#### EXERCISE OBJECTIVE:
Keyword search on "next": report each line of the records that contains it.

........

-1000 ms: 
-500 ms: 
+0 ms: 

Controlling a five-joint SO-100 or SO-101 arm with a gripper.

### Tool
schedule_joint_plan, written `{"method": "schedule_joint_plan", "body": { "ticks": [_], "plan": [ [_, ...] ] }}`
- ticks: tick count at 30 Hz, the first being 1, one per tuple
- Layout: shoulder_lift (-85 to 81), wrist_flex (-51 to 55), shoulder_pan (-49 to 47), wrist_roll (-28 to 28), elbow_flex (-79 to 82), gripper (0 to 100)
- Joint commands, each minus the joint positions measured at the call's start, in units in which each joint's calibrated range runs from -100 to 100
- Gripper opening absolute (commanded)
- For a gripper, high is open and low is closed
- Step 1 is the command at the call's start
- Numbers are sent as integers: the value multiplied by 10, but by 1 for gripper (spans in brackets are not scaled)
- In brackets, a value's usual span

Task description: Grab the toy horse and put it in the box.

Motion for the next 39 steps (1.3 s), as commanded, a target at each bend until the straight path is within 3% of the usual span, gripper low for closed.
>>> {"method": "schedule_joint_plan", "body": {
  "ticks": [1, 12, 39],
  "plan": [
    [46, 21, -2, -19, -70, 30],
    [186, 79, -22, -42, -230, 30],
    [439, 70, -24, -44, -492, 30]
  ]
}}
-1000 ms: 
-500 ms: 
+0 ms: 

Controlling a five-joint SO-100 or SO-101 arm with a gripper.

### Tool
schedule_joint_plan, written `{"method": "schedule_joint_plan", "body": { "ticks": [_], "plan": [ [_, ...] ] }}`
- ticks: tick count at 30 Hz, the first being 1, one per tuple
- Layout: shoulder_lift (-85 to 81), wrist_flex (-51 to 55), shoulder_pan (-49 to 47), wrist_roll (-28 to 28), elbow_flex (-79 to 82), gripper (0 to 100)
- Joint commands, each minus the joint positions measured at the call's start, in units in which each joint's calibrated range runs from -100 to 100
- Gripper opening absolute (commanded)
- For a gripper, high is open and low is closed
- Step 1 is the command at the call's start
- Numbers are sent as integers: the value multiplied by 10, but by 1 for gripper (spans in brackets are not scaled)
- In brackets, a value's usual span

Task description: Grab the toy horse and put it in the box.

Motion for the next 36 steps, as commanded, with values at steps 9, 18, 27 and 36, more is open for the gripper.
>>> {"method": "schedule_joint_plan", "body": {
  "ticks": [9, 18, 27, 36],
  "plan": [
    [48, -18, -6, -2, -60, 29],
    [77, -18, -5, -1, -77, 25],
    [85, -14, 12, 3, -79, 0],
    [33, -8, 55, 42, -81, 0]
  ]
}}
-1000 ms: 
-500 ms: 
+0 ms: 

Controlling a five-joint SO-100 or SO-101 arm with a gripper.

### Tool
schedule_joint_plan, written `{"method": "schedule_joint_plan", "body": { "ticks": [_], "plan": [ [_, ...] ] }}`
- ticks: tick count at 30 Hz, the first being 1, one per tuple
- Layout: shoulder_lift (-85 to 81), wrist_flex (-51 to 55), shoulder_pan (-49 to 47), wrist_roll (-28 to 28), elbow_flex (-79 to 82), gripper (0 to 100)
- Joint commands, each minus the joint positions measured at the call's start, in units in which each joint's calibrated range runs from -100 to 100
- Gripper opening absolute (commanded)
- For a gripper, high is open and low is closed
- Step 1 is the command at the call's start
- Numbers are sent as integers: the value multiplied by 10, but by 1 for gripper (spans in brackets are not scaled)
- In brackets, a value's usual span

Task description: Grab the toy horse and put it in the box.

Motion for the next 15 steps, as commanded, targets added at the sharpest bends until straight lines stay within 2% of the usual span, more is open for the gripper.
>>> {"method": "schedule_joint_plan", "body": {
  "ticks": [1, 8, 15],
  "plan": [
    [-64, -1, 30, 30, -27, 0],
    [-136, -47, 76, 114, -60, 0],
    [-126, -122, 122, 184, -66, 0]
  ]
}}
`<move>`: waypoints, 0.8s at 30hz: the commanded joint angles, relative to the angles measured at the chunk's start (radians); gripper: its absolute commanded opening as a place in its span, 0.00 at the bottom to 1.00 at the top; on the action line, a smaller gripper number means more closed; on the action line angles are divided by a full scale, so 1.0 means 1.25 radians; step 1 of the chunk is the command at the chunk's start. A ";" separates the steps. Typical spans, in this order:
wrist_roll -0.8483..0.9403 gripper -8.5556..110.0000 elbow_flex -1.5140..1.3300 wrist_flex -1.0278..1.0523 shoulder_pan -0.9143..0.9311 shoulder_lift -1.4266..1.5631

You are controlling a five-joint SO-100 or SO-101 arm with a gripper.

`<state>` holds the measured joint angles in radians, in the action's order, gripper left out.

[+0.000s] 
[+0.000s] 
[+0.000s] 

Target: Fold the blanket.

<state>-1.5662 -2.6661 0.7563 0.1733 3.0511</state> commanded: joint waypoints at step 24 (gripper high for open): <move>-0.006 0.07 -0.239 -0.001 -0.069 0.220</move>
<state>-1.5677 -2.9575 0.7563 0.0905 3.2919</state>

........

#### SOLUTION FOR THIS PROBLEM:
Motion for the next 39 steps (1.3 s), as commanded, a target at each bend until the straight path is within 3% of the usual span, gripper low for closed.
Motion for the next 36 steps, as commanded, with values at steps 9, 18, 27 and 36, more is open for the gripper.
Motion for the next 15 steps, as commanded, targets added at the sharpest bends until straight lines stay within 2% of the usual span, more is open for the gripper.

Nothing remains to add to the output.